## Action item
Report every line below that carries the word "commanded".

## Dataset section
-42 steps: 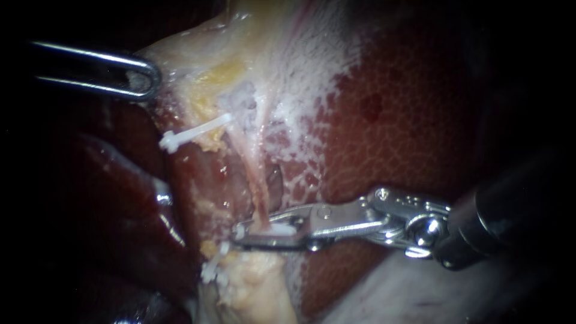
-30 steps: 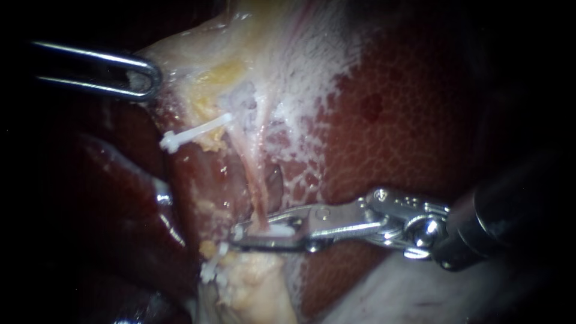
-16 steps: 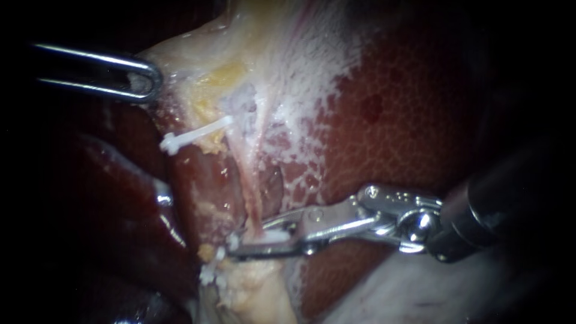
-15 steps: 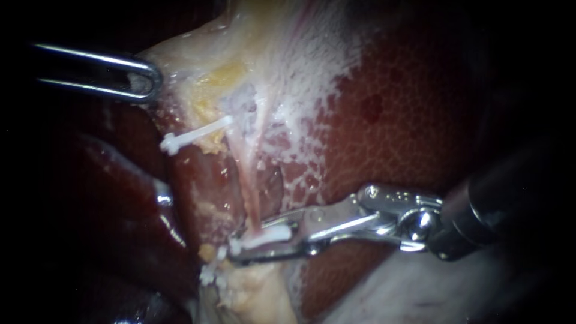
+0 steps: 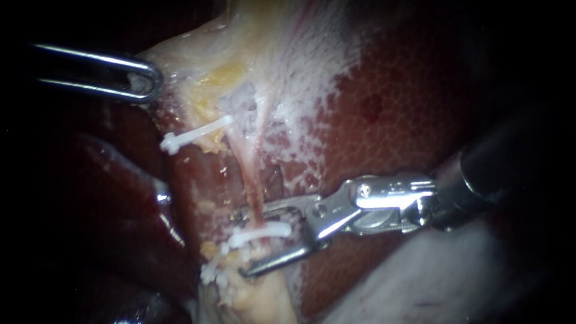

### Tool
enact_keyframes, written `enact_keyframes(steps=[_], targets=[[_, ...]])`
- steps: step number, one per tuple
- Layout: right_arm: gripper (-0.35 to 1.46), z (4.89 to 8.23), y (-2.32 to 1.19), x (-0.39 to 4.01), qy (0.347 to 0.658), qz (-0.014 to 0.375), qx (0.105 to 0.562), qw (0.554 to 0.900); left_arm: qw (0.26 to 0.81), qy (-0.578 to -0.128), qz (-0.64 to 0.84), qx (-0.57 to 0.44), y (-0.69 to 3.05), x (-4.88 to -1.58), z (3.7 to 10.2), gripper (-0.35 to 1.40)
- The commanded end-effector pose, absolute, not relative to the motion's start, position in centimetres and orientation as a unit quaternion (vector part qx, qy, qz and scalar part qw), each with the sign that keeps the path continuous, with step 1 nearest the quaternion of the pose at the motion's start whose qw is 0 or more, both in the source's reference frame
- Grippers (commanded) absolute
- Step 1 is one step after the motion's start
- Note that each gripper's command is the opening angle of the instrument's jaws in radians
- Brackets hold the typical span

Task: Going back first clip right tube

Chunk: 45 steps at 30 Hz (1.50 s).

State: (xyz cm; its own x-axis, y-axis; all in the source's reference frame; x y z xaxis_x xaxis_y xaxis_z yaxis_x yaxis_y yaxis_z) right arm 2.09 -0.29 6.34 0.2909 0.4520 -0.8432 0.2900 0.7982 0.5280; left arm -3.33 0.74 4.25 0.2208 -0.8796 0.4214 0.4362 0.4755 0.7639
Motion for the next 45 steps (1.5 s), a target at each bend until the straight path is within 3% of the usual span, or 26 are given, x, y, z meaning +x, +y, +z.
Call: enact_keyframes(steps=[1,20,28,45], targets=[[0.59,6.34,-0.29,2.08,0.593,0.054,0.313,0.74,0.739,-0.438,-0.445,0.253,0.75,-3.33,4.25,-0.35],[0.6,6.2,-0.37,1.48,0.595,0.056,0.307,0.741,0.74,-0.438,-0.445,0.251,0.69,-3.33,4.3,-0.35],[0.6,6.02,-0.15,1.2,0.594,0.085,0.282,0.749,0.74,-0.439,-0.443,0.252,0.66,-3.35,4.37,-0.35],[0.6,5.69,0.18,0.76,0.601,0.073,0.264,0.751,0.74,-0.439,-0.442,0.253,0.66,-3.35,4.37,-0.35]])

## Response to the task
- The commanded end-effector pose, absolute, not relative to the motion's start, position in centimetres and orientation as a unit quaternion (vector part qx, qy, qz and scalar part qw), each with the sign that keeps the path continuous, with step 1 nearest the quaternion of the pose at the motion's start whose qw is 0 or more, both in the source's reference frame
- Grippers (commanded) absolute

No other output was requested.